Il a souvent laissé une empreinte indélébile lors de ses passages, notamment à Urbana-Champaign où George Francis en perpétue le souvenir à travers ses écrits, mais également au Japon où il a fait de fréquents séjours universitaires à l'invitation de Masaaki Yoshida. Il en a gardé un vif souvenir jusque dans sa chair. Un jour qu'il marchait dans les rues d'Hiroshima, il demanda à son accompagnateur s'il n'y avait aucun risque de radio-activité résiduelle. "La ville est une des plus sûres du monde !" lui répondit-on, au moment où une voiture le percuta sur le passage protégé. Il y eut plus de peur que de mal, mais quelques années plus tard, en 1991, il fut renversé par un taxi à Fukuoka, eut les deux jambes cassées, resta cinq mois à l'hôpital sur place et porta désormais des broches qui faisaient sonner les portiques.

Quoiqu'il en soit tout le monde doit mourir un jour, même Morin qui s'est éteint dans la religion catholique sans avoir concédé quoique ce soit à la tendance moderniste.

 

1- B. Malgrange, Le théorème de préparation en géométrie différentiable, Séminaire Henri Cartan, 1962/63, exposés 11,12,13,22.

2- B. Morin, Formes canoniques des singularités d'une application différentiable, C. R. Acad.

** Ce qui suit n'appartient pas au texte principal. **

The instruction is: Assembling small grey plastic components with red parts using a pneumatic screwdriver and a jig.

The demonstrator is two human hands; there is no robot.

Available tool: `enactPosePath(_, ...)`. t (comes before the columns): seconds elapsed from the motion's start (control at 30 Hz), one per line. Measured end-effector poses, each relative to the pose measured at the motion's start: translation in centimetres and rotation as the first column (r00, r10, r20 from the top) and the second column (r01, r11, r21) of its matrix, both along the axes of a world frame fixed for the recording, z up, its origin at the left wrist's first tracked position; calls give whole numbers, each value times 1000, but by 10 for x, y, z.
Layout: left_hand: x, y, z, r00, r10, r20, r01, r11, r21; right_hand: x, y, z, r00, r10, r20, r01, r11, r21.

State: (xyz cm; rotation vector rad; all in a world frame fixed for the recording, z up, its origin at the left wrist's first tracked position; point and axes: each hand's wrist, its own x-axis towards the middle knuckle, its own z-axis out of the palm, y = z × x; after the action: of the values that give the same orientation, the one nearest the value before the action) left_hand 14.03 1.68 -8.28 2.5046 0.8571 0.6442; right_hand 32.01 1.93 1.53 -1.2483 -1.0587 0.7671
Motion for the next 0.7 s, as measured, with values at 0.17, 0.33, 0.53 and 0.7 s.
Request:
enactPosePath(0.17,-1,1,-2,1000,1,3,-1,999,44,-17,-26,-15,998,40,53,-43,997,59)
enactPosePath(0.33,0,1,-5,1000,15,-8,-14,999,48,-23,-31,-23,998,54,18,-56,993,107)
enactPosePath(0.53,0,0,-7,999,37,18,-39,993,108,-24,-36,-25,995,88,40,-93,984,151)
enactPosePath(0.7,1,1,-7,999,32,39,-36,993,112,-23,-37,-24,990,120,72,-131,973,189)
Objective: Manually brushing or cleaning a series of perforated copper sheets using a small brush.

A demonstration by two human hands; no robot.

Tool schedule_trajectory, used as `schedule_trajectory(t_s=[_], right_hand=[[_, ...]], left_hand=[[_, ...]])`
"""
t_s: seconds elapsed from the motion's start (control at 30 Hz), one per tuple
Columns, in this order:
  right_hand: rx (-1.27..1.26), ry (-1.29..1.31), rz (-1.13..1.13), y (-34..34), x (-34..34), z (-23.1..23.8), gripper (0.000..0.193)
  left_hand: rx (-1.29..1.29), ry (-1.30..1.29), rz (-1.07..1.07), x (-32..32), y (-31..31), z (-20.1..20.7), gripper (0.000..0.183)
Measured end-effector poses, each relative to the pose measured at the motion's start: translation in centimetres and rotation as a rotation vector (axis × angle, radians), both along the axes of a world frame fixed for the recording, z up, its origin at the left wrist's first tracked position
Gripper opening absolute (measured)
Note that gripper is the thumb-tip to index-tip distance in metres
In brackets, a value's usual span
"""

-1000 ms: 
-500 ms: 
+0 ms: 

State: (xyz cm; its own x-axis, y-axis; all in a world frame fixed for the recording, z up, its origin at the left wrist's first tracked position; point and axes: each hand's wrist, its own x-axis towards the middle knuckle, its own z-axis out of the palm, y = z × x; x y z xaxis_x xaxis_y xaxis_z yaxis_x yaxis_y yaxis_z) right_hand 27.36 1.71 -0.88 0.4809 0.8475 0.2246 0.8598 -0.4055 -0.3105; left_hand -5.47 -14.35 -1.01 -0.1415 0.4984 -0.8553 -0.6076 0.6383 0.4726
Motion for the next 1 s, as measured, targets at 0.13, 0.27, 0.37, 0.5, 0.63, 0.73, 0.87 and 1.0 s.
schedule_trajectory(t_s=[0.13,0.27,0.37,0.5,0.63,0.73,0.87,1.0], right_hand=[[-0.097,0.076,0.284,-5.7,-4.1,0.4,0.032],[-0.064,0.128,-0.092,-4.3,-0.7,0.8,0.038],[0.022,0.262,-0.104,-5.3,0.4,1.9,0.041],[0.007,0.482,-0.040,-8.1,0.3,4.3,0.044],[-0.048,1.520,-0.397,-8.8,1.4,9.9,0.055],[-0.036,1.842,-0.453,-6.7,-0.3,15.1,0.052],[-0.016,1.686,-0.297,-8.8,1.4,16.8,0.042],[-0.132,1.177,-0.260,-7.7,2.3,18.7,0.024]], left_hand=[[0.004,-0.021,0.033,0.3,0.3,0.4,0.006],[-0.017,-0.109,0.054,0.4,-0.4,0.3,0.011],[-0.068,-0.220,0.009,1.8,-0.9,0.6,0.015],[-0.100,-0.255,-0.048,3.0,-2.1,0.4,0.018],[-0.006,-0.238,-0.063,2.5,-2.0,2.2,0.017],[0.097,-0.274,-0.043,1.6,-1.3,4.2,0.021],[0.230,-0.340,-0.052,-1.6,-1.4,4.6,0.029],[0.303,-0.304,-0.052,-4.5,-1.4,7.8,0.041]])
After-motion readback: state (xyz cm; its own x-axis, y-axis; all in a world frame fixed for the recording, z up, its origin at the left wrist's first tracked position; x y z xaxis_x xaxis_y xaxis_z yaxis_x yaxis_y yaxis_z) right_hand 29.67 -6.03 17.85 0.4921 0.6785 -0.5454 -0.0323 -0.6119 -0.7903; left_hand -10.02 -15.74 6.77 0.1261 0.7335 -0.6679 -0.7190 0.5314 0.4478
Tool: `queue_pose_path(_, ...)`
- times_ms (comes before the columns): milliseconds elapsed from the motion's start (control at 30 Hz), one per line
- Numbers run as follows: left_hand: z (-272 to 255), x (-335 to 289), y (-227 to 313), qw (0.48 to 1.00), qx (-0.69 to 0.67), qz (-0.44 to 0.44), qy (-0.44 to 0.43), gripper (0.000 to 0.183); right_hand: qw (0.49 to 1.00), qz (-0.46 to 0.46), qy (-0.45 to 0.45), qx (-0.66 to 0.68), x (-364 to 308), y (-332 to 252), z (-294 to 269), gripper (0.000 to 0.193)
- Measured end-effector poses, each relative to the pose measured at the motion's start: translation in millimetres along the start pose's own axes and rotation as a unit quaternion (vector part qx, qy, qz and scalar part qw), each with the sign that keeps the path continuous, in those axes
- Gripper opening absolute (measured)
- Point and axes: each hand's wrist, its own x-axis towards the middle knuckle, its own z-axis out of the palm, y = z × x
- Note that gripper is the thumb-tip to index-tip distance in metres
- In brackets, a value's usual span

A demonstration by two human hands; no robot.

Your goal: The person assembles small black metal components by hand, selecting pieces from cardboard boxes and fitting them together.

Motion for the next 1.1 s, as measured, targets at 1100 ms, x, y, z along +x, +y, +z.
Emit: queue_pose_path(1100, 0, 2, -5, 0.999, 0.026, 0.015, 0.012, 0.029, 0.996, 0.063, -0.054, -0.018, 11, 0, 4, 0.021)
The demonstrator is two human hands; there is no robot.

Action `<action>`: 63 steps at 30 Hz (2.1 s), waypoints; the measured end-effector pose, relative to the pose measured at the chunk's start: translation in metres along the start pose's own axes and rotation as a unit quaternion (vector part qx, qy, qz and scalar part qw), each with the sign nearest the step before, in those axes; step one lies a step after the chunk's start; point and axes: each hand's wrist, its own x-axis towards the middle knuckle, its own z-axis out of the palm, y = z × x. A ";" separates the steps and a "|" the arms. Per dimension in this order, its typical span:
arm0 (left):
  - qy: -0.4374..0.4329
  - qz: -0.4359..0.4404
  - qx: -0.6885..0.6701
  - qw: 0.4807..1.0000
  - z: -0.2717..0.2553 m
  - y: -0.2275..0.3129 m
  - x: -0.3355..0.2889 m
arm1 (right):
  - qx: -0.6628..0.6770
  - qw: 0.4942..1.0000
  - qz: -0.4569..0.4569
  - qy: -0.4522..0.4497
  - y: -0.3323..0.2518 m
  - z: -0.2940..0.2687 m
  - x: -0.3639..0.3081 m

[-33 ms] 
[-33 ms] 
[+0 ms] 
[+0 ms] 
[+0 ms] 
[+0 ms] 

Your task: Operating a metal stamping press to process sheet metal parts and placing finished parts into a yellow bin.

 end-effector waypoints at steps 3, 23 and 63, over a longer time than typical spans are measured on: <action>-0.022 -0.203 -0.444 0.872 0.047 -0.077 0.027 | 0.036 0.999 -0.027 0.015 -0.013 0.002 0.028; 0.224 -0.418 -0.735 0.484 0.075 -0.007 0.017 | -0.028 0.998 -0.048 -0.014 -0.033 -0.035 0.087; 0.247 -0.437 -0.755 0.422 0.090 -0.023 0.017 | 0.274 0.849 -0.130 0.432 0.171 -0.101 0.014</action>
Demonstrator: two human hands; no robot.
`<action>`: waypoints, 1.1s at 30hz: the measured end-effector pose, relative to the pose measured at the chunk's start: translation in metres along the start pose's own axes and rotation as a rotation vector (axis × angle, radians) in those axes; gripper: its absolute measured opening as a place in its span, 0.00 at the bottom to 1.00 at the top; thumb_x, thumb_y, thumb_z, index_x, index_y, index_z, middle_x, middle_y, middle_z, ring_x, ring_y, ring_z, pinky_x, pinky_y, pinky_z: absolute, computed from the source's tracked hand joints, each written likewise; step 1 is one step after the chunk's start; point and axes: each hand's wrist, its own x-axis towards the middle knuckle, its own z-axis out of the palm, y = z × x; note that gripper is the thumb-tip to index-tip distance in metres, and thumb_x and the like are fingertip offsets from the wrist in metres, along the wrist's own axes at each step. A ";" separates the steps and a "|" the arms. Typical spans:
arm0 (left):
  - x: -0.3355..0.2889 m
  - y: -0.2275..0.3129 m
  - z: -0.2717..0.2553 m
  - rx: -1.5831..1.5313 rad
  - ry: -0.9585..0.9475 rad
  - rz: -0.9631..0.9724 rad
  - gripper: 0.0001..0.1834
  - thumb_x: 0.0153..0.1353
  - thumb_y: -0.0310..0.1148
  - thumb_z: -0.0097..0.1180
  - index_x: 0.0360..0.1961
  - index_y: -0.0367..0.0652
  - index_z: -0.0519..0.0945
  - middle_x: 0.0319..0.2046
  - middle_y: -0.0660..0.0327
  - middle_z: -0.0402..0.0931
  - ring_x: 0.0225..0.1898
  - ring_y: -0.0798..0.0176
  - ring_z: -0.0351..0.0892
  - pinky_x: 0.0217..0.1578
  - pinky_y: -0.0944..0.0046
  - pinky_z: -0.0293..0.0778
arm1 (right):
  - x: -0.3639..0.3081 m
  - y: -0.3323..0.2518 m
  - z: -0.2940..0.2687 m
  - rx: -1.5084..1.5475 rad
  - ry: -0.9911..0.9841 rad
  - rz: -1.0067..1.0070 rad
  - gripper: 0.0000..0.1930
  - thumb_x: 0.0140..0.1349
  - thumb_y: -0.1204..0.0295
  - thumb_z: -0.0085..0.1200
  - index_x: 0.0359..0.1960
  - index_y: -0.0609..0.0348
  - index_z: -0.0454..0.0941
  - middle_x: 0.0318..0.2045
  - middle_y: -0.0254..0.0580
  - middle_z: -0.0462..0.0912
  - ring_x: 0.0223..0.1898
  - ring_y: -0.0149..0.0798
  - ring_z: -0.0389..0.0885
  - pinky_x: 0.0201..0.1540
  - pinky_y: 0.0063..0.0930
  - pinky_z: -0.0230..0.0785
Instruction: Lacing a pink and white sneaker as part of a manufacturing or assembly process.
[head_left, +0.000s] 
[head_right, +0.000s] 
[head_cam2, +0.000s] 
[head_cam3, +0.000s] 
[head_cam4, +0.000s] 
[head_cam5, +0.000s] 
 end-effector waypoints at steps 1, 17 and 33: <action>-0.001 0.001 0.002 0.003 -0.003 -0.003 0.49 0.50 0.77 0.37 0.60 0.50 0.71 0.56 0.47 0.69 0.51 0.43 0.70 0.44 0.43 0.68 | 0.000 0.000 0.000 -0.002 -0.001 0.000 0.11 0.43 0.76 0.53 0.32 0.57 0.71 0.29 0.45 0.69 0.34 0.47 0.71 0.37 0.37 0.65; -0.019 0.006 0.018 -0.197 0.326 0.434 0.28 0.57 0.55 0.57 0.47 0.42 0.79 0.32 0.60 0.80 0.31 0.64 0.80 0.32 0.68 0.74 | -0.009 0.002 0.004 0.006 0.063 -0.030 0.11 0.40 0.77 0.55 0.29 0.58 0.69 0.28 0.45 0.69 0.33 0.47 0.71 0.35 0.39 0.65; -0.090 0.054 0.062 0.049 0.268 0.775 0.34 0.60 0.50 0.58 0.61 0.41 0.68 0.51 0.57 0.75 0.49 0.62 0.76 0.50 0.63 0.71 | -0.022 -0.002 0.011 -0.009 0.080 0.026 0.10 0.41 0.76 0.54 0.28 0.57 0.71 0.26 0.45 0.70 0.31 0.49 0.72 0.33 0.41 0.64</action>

Sci. Paris, 260, 1965, 5662-5665, 6503-6506.

3- Battelle Rencontres. 1967 Lectures in Mathematics and Physics, Benjamin, New York, 1968.

4- B. Morin, Calcul jacobien, Ann. Sci. Ecole Norm. Sup. (4) 8 (1975), 1-98.

5- Thurston, William P., Three-dimensional geometry and topology. Vol. 1. Edited by Silvio Levy. Princeton Mathematical Series, 35. Princeton University Press, Princeton, NJ, 1997.

6- Francis, George; Sullivan, John M.; Kusner, Rob B.; Brakke, Ken A.; Hartman, Chris; Chappell, Glenn, The minimax sphere eversion, Visualization and mathematics (Berlin-Dahlem, 1995), 3-20, Springer, Berlin, 1997.

7- B. Morin, Equations du retournement de la sphère, C. R. Acad. Sci. Paris Sér. A-B 287 (1978), no. 13.

8- B. Morin, J.-P. Petit, Le retournement de la sphère, Pour la Science, janvier 1979.

9- J.-P. Petit, J. Souriau, Une représentation analytique de la surface de Boy, C. R. Acad. Sci. Paris Sér. I Math. 293 (1981), no. 4, 269–272.

10- F. Apéry, La surface de Boy, Adv. in Math. 61 (1986), no. 3, 185-266.

11- Beaufret, Dialogue avec Heidegger, Editions de minuit, 1973.